Critique – Bleu nuit – Dima Abdallah – Sabine Wespieser
COUP DE COEUR
« C’était le 21 mars 2013 ». Ainsi commence le second roman de Dima Abdallah. En ce jour de printemps, le narrateur apprend la mort d’Alma, la femme qu’il a tant aimée.
Jusqu’à cette annonce, il vivait cloîtré dans son appartement de l’est de Paris, incapable de s’extraire de ce cocon en apparence protecteur.
Après avoir jeté les clés de son logement, il se confronte à la rue. Pour oublier Alma… Pour se guérir des angoisses du confinement qu’il s’est imposé…

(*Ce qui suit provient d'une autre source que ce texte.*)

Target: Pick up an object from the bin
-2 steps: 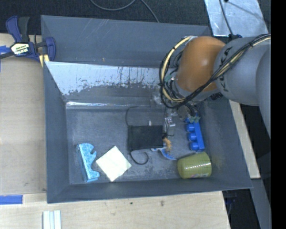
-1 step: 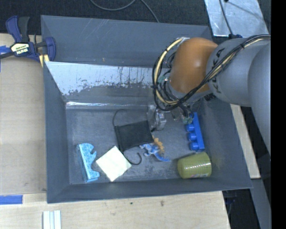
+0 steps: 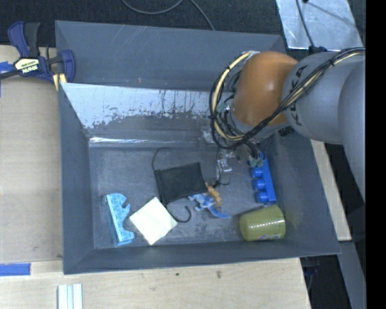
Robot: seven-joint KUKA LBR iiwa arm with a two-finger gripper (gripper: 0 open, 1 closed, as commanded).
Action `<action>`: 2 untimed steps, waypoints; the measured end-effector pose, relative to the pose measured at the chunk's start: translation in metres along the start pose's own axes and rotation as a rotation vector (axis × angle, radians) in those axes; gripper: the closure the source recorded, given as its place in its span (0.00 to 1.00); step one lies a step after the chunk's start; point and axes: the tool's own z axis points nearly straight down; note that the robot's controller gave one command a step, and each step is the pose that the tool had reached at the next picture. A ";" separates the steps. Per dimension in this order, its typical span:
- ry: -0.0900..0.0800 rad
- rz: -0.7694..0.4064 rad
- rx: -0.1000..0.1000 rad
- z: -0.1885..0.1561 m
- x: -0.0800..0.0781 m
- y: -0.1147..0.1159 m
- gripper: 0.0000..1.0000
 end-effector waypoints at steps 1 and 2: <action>0.000 0.000 0.000 0.000 0.000 0.000 0.00; 0.002 0.057 0.002 0.000 0.000 0.013 0.00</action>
Offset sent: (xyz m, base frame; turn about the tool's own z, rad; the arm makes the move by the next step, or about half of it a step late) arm -0.0061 0.0617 -0.0004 0.1647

Il prend ses quartiers autour du Père-Lachaise et, changeant de rue chaque jour de la semaine, rencontre des femmes dont le prénom, réel ou inventé, se termine par un « a ».

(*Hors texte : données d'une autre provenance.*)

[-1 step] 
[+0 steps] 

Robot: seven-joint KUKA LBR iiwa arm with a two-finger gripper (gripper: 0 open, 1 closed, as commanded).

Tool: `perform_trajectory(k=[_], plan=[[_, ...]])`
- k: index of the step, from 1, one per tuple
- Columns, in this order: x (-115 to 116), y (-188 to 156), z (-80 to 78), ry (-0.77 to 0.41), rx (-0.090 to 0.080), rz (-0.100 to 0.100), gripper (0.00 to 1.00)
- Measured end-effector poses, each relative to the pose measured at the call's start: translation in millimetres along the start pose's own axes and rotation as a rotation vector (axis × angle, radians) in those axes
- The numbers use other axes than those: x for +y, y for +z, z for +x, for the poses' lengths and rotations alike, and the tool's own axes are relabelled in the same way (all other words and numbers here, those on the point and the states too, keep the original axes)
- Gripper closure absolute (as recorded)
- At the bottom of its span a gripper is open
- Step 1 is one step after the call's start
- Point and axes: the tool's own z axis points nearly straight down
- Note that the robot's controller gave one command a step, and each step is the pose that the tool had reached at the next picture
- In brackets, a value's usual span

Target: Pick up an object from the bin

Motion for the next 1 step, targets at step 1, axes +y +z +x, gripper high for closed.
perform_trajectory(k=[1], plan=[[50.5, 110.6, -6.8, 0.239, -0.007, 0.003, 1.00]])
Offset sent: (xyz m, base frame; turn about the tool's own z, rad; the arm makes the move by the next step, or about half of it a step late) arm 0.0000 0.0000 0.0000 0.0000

Ces femmes, qu’elles soient caissière de supermarché au bord du précipice, lycéenne anorexique, vieille dame, SDF moribonde, sont les miroirs de ses souffrances et de son propre exil intérieur que les fantômes d’antan, contre lesquels il se bat, vont aggraver. Jusqu’à la colère, jusqu’à la folie qui vous font croire que vous êtes vivant.
Cette solitude, elle va s’exacerber tout au long du récit. Malgré les attentions que les passantes ont à son égard et, surtout, en dépit de la présence presque spectrale de Minuit, la chienne qui pleure sur la tombe de sa maîtresse.

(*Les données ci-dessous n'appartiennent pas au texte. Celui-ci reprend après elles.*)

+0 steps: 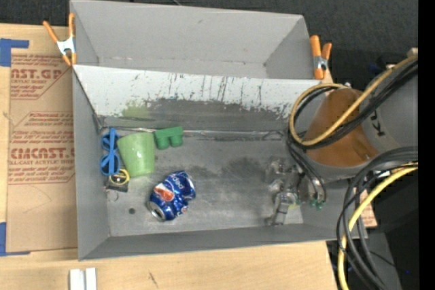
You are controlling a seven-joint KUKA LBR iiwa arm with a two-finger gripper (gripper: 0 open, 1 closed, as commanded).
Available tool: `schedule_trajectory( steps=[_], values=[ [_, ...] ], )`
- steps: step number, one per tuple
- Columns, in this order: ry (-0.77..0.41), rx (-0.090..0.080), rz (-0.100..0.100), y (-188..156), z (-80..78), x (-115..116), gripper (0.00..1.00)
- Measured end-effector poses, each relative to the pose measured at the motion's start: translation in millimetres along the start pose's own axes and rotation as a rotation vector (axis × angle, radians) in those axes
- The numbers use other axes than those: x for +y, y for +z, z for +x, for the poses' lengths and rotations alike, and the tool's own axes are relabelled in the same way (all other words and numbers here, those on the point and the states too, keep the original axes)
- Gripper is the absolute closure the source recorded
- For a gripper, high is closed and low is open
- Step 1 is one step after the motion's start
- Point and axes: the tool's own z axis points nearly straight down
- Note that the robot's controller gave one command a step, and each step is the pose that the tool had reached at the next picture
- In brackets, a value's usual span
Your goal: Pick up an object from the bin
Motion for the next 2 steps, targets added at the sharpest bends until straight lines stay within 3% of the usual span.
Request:
schedule_trajectory(
  steps=[1, 2],
  values=[
    [-0.32, -0.011, 0.001, -1.8, -2.0, -53.2, 0.0],
    [-0.322, -0.001, -0.001, -0.1, 0.8, -52.9, 1.0]
  ],
)
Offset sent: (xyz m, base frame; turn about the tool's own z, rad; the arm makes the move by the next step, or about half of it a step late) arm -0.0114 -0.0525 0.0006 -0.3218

Via un long monologue intérieur d’une intense beauté hallucinatoire qui rend hommage aux invisibles des rues, l’autrice a tissé une émouvante mélopée qui pose des questions existentielles pour les pauvres humains que nous sommes :
peut-on oublier celui ou celle qu’on a été, peut-on faire table rase du passé, l’enfance ne vous rattrape-t-elle pas toujours ?
Avec « Bleu nuit », un bijou de poésie, Dima Abdallah, née au Liban, prouve une nouvelle fois qu’elle est une voix singulière et attachante de la littérature d’expression française.
Sélectionné par les libraires de l’Armitière dans le cadre du prix des lecteurs 2022, ce roman est l’un des plus beaux que j’ai lus ces derniers temps. Merci à eux pour cette belle découverte.
EXTRAITS
- J’ai plus de souvenirs que si j’avais mille ans, mais j’enterre chacun d’eux, l’un après l’autre, dans les cimetières des rues de l’oubli.
- On renonce à beaucoup de choses avant de renoncer au pain frais.
- Entre ce qui est utile et ce qui est beau, elle a choisi ce qui est beau.